Keep in mind that there are people out there who will not be able to handle your frankness (remember it’s all in your delivery), which is completely understandable. They might have to do with the way they were raised or past experiences they’ve had. But I digress, douchebags don’t know how to apologize and they think they’re always right. The world doesn’t need anymore douchebags. There’s plenty of them — they can be bought in stores.
Some food for thought: Don’t forget how small you are in comparison to the size of the world, our galaxy and the universe — and things which inhabit them.
Holding in your thoughts and feelings can be detrimental to your health, both mentally and in some cases, physically; some people experience headaches when they overthink scenarios and situations. Holding in your feelings can also affect your personal relationships. This is why losing your verbal might be able to relieve some of these pains.
For those who are bullied, or if you have the occasional rude comment thrown at you, don’t be afraid to use your voice. Make people aware that are making you feel uncomfortable or taking advantage of you; whether that be sexually (Please look for a clear description of what that a sexual crime is and use good judgement. If someone has committed a crime against you, report it to officials, etc), financially or otherwise.
Of course, things are always easier said than done. Remember that not all situations are permanent. If you are reading this and experiencing shattered confidence, because of a traumatic experience or you just don't feel like like yourself anymore, recall every difficult situation you’ve overcome in the past. Looking back, it probably wasn’t too hard; or if it was, reflect on how it made you into a stronger individual. You’re not the only person experiencing a roadblock and you can move past it. Hopefully, accepting all the feelings you’re currently feeling and losing your verbal filter, will help you get on your path to being the best version of you.
Losing your filter is learning when to keep your mouth shut and when it open it. Everyone has their reasons to lose their verbal filter. The question I’d like you to ask yourself is: what will I do once I removed it?
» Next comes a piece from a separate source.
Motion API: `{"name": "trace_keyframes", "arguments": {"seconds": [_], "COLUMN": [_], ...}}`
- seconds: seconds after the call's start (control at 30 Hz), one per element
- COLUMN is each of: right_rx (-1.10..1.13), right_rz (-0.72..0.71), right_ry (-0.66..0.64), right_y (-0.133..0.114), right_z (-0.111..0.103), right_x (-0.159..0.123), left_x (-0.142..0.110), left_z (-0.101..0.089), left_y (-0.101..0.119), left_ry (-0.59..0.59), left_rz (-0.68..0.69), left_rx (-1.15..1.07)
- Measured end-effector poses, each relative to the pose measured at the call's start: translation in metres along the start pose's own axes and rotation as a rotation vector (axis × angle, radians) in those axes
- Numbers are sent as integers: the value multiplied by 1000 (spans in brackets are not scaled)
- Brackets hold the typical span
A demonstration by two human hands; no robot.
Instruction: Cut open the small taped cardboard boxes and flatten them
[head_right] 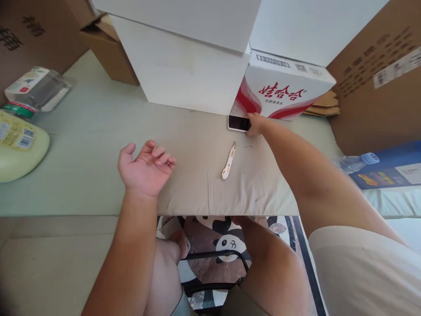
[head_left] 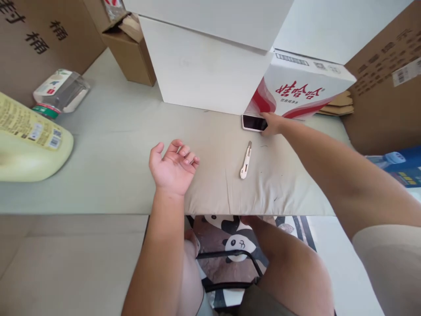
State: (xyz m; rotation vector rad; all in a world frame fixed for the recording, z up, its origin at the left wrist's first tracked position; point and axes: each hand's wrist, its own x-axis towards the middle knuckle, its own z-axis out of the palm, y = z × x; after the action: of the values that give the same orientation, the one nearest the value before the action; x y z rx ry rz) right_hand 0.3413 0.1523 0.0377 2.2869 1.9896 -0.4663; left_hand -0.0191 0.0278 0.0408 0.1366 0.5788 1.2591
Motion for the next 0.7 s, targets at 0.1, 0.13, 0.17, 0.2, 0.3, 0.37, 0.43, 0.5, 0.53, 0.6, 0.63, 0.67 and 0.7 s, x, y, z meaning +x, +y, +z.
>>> {"name": "trace_keyframes", "arguments": {"seconds": [0.1, 0.13, 0.17, 0.2, 0.3, 0.37, 0.43, 0.5, 0.53, 0.6, 0.63, 0.67, 0.7], "right_rx": [-117, -170, -220, -265, -320, -330, -318, -296, -291, -298, -303, -293, -277], "right_rz": [33, 41, 44, 43, 33, 31, 33, 25, 16, -8, -22, -48, -73], "right_ry": [-109, -144, -172, -194, -211, -206, -193, -179, -176, -174, -168, -133, -92], "right_y": [1, 2, 3, 4, 8, 10, 14, 18, 21, 26, 28, 30, 31], "right_z": [-8, -10, -11, -12, -13, -13, -12, -12, -11, -11, -10, -10, -10], "right_x": [19, 24, 28, 31, 37, 39, 40, 40, 40, 41, 42, 42, 43], "left_x": [1, 2, 2, 3, 4, 4, 4, 3, 3, 3, 2, 2, 2], "left_z": [-1, -1, -1, -1, -1, -1, -1, 0, 0, 0, 0, 0, 0], "left_y": [1, 2, 2, 2, 2, 2, 2, 1, 1, 1, 1, 1, 1], "left_ry": [1, 0, -1, -2, 3, 5, 0, -8, -11, -8, -5, -1, 1], "left_rz": [-6, -6, -7, -7, -11, -12, -12, -13, -15, -17, -16, -15, -14], "left_rx": [-11, -13, -15, -15, -8, -2, -4, -13, -16, -15, -12, -7, -4]}}
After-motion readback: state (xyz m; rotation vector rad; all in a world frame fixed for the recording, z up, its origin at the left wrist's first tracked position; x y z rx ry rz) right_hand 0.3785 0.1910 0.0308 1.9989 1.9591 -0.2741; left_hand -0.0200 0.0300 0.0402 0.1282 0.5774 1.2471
What happens once you accomplish everything you set out to achieve? Think about giving back. Give back to those around you; they need our help. Think about those who are afraid to speak up at college campuses, bars, those who ride public transportation and walk the streets — they might not speak up when they are verbally harassed or are being physically or mentally abused. Speak up for them. Make eye contact with them. Make their presence know. Use your filter for those who have not lost theirs… yet.